INSTRUCTIONS TO FOLLOW - Wherever the word "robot" shows up in the data, report the line it sits in.

----- MATERIAL FOR THIS TASK -----

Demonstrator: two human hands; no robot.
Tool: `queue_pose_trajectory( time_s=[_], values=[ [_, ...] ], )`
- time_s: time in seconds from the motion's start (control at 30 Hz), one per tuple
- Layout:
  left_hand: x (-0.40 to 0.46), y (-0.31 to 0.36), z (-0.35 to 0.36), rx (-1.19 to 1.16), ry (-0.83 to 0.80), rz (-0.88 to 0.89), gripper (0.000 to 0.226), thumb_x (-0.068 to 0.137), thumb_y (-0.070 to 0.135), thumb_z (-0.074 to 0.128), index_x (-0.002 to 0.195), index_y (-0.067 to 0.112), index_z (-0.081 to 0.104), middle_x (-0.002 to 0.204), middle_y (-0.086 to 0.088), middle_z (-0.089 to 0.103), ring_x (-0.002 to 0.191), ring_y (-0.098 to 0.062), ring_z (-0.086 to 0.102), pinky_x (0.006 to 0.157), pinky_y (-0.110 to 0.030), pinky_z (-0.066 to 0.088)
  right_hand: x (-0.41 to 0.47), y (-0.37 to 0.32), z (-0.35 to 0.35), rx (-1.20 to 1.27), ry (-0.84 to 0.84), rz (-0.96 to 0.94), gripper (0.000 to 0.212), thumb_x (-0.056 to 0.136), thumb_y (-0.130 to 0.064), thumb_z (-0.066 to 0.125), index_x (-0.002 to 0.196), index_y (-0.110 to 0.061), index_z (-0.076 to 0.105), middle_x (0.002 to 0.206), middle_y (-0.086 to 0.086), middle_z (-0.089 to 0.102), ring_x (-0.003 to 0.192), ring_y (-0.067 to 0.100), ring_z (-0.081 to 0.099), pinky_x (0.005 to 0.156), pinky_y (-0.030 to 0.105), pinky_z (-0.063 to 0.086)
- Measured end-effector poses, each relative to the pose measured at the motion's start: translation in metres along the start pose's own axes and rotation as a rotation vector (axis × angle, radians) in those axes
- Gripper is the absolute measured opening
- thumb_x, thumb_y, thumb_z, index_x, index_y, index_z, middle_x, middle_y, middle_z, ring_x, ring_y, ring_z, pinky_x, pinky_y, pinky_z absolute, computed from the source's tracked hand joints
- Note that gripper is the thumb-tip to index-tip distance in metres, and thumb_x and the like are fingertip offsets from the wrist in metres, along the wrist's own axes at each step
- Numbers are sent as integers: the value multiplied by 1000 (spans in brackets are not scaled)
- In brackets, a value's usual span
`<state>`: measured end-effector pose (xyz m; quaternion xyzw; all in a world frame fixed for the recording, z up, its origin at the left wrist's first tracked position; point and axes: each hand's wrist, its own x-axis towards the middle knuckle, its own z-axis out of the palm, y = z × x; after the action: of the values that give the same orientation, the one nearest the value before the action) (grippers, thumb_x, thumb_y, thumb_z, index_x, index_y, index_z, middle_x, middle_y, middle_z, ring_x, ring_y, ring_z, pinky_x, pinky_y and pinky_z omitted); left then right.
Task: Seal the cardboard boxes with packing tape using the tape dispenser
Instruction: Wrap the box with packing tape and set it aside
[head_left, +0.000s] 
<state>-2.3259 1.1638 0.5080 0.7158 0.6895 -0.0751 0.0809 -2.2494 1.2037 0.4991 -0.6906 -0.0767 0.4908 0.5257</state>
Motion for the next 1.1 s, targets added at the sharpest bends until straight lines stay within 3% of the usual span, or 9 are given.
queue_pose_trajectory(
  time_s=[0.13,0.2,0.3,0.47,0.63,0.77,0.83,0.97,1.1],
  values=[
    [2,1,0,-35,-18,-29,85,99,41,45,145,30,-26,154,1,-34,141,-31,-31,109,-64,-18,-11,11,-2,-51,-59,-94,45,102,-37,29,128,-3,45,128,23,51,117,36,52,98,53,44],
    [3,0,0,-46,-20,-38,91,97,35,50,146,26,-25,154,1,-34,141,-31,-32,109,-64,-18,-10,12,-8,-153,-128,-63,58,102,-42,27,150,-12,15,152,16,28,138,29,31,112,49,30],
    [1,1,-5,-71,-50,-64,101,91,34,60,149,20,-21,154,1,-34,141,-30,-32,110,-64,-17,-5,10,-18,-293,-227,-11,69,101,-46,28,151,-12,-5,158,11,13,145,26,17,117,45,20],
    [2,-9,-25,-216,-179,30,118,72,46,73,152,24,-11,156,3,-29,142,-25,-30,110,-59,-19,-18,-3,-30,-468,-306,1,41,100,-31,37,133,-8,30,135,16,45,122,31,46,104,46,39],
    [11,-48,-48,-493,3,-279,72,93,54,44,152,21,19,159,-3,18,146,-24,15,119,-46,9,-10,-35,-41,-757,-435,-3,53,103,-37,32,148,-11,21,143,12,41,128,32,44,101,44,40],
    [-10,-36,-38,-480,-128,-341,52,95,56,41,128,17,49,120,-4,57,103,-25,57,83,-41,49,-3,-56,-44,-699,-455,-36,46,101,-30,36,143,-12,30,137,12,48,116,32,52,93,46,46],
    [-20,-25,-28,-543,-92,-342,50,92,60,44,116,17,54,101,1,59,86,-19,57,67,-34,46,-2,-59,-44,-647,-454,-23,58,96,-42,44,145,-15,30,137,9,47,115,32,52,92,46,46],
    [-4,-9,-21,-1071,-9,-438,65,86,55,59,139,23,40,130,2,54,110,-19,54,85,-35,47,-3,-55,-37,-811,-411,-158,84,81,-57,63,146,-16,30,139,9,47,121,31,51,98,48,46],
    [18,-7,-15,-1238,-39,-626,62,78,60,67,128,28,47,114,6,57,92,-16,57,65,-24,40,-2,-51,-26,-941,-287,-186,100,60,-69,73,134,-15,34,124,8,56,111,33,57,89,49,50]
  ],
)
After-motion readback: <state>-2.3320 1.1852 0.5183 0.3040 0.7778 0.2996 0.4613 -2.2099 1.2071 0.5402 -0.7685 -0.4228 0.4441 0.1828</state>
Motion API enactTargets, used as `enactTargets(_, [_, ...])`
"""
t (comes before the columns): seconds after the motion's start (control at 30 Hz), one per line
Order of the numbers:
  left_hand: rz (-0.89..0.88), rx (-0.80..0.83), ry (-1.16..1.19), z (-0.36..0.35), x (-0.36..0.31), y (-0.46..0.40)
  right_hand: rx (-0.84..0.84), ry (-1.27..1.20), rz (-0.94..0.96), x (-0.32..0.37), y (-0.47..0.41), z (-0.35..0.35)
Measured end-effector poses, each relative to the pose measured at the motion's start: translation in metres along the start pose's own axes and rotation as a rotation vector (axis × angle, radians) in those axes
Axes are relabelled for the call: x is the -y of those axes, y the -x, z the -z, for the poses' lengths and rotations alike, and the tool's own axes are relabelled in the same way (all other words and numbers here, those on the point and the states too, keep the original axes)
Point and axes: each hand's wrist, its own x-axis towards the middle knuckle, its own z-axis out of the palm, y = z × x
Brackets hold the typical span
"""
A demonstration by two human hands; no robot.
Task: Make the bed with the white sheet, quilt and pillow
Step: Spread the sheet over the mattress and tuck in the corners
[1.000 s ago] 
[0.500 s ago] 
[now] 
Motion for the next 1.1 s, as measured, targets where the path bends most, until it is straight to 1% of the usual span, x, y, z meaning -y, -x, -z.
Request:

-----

RESPONSE AREA -
Demonstrator: two human hands; no robot.
A demonstration by two human hands; no robot.

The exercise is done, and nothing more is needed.